━━━ Input material

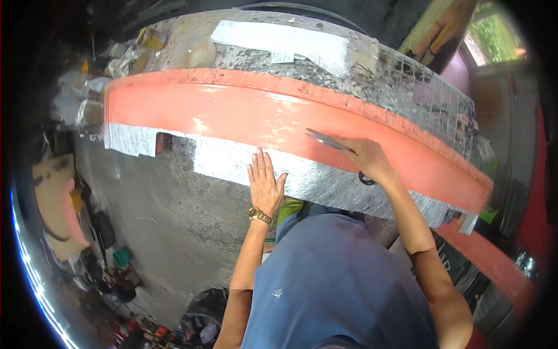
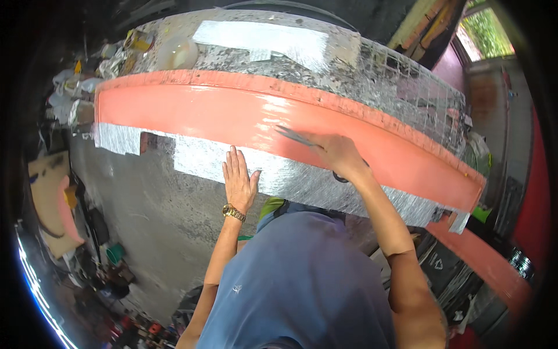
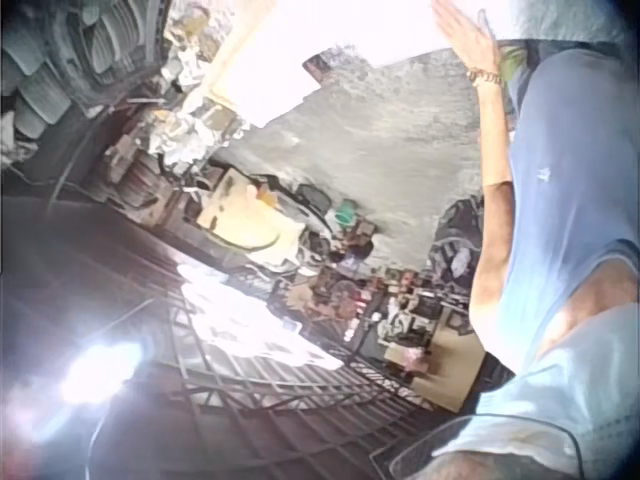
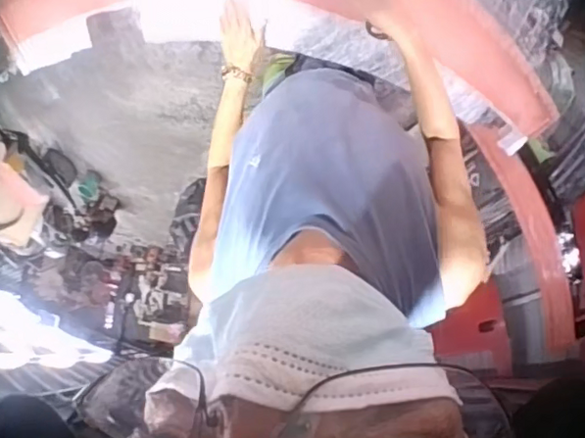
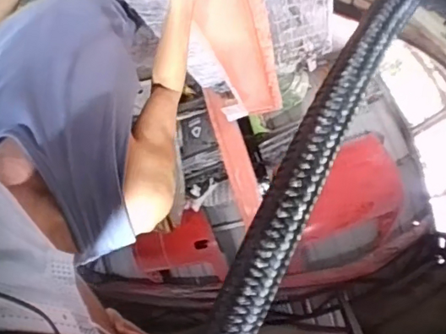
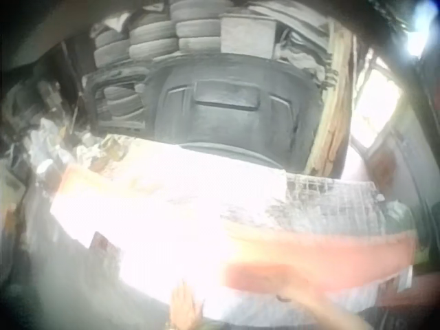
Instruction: The person cuts a fiberglass mat with scissors and applies it onto the surface of a red car bumper by hand.
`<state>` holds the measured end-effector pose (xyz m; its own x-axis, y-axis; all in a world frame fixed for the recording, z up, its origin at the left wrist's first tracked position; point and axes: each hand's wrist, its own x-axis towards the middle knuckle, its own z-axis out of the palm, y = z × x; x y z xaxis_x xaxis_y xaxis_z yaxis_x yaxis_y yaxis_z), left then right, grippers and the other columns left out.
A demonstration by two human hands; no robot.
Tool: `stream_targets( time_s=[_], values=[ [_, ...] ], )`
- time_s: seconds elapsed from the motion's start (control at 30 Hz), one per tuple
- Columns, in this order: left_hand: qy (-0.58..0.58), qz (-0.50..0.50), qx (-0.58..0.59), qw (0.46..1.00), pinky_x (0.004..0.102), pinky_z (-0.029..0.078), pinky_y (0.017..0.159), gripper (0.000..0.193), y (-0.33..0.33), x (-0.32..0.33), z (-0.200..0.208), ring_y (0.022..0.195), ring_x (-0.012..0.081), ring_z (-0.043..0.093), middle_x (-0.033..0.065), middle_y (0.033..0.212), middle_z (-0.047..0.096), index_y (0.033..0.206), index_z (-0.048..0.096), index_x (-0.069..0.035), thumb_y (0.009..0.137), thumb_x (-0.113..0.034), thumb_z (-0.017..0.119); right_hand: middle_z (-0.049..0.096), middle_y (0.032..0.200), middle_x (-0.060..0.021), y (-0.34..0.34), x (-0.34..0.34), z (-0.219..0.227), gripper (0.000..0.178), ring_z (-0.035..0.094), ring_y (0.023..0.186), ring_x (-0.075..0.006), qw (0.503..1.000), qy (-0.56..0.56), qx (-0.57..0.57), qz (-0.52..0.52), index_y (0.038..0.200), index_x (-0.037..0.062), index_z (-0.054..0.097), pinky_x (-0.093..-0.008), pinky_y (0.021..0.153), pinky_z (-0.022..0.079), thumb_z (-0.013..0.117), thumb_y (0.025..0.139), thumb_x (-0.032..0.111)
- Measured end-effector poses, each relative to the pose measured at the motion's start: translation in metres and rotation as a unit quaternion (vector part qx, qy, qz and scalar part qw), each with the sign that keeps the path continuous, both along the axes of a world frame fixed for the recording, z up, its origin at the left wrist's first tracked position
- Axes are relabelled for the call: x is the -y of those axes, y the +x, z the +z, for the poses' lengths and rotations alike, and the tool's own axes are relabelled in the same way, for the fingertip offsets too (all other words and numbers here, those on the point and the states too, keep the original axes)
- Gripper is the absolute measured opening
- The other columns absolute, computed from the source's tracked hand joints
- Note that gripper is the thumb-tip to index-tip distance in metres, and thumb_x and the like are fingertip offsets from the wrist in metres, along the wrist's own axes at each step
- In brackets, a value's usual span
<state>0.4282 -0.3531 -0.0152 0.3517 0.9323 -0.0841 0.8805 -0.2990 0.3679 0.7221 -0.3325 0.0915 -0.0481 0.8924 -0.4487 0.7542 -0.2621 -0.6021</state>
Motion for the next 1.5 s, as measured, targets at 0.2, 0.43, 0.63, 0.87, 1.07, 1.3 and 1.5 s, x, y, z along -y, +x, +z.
stream_targets(
  time_s=[0.2,0.43,0.63,0.87,1.07,1.3,1.5],
  values=[
    [0.039,0.014,0.007,0.999,0.0567,0.012,0.118,0.078,0.001,0.003,-0.001,0.148,0.0400,0.013,0.0216,0.161,0.013,0.152,0.021,0.003,0.097,-0.046,0.046,0.070,0.102,-0.0141,0.009,0.013,0.001,0.040,0.068,0.088,-0.0298,1.000,0.014,-0.027,-0.002,0.131,0.0183,0.062,-0.0383,0.077,0.051,0.062,0.090,0.017],
    [0.019,-0.004,-0.028,0.999,0.0543,0.010,0.119,0.071,0.012,0.001,0.006,0.149,0.0379,0.013,0.0168,0.162,0.016,0.153,0.022,-0.001,0.099,-0.041,0.045,0.069,0.100,-0.0181,-0.055,0.015,-0.048,0.043,0.066,0.088,-0.0356,0.986,0.145,-0.063,0.048,0.130,0.0129,0.061,-0.0434,0.077,0.051,0.067,0.087,0.013],
    [0.021,0.013,-0.030,0.999,0.0534,0.013,0.119,0.073,0.011,0.006,0.000,0.149,0.0363,0.015,0.0192,0.161,0.016,0.152,0.022,0.002,0.098,-0.041,0.047,0.069,0.095,-0.0177,-0.071,0.011,-0.053,0.043,0.066,0.089,-0.0353,0.987,0.131,-0.025,0.092,0.130,0.0138,0.060,-0.0464,0.077,0.051,0.065,0.088,0.014],
    [0.022,0.010,-0.038,0.999,0.0538,0.013,0.119,0.075,0.012,0.006,-0.001,0.149,0.0366,0.014,0.0196,0.161,0.014,0.153,0.020,0.001,0.098,-0.043,0.046,0.069,0.090,-0.0169,-0.073,0.011,-0.059,0.042,0.066,0.087,-0.0340,0.984,0.153,-0.018,0.090,0.131,0.0144,0.059,-0.0457,0.075,0.051,0.063,0.089,0.016],
    [0.013,0.010,-0.036,0.999,0.0537,0.013,0.119,0.076,0.014,0.005,0.000,0.149,0.0361,0.013,0.0191,0.161,0.014,0.153,0.019,0.001,0.098,-0.043,0.047,0.069,0.091,-0.0161,-0.071,0.013,-0.060,0.042,0.066,0.087,-0.0326,0.985,0.150,-0.040,0.071,0.130,0.0143,0.061,-0.0438,0.075,0.051,0.064,0.088,0.015],
    [0.013,0.015,-0.003,1.000,0.0549,0.011,0.119,0.073,0.012,0.006,-0.001,0.148,0.0392,0.014,0.0210,0.160,0.016,0.152,0.021,0.002,0.099,-0.041,0.046,0.069,0.089,-0.0149,-0.073,0.015,-0.068,0.043,0.066,0.085,-0.0318,0.982,0.165,-0.024,0.089,0.130,0.0158,0.061,-0.0428,0.074,0.052,0.065,0.087,0.015],
    [0.023,0.022,-0.032,0.999,0.0555,0.010,0.119,0.073,0.009,0.005,0.005,0.149,0.0346,0.015,0.0171,0.161,0.017,0.153,0.023,-0.003,0.098,-0.044,0.046,0.065,0.076,-0.0144,-0.076,0.013,-0.068,0.036,0.066,0.074,-0.0325,0.971,0.216,-0.016,0.105,0.123,0.0131,0.063,-0.0437,0.062,0.050,0.058,0.087,0.013]
  ],
)
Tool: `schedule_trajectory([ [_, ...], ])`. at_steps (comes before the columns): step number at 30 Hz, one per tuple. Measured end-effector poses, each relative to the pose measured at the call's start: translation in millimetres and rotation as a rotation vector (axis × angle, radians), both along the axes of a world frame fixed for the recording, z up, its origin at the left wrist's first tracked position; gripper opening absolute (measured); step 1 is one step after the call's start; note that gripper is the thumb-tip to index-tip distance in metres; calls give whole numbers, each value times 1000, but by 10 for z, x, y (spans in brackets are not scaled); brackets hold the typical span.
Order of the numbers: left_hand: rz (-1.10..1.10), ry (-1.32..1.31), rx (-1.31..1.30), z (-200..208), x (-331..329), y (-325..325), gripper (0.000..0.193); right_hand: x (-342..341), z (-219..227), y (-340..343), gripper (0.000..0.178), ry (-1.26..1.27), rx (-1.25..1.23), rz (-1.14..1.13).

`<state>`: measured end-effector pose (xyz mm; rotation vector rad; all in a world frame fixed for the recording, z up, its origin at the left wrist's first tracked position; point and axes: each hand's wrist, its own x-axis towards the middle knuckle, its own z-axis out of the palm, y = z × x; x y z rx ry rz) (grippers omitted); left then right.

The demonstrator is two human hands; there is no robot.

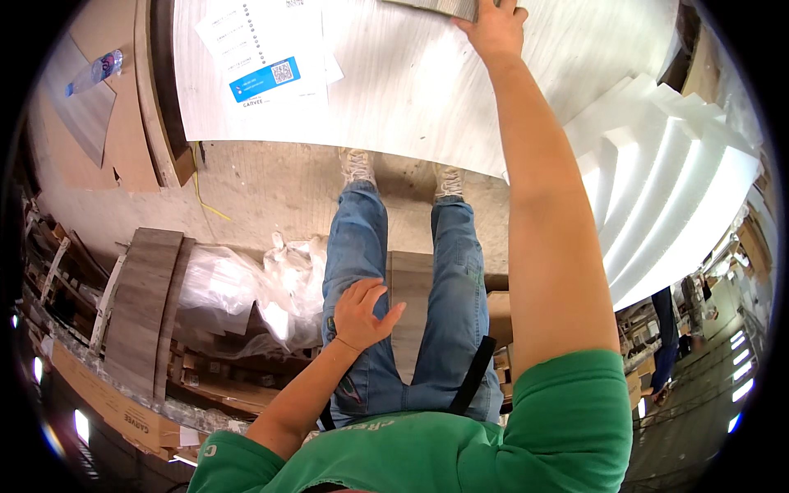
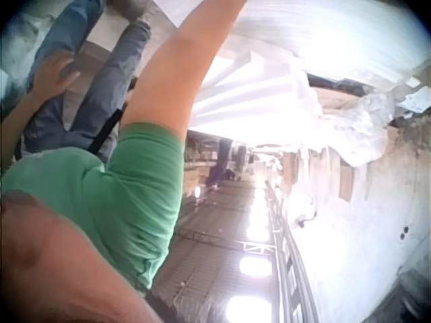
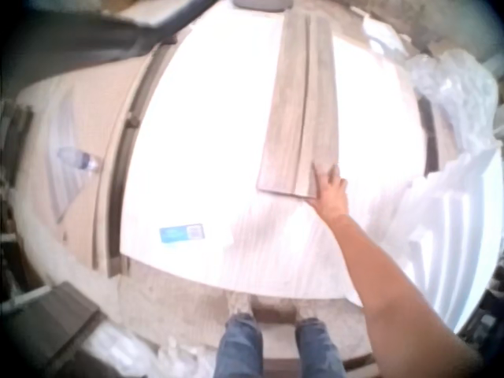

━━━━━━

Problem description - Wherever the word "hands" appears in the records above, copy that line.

Exercise result -
A demonstration by two human hands; no robot.
The demonstrator is two human hands; there is no robot.

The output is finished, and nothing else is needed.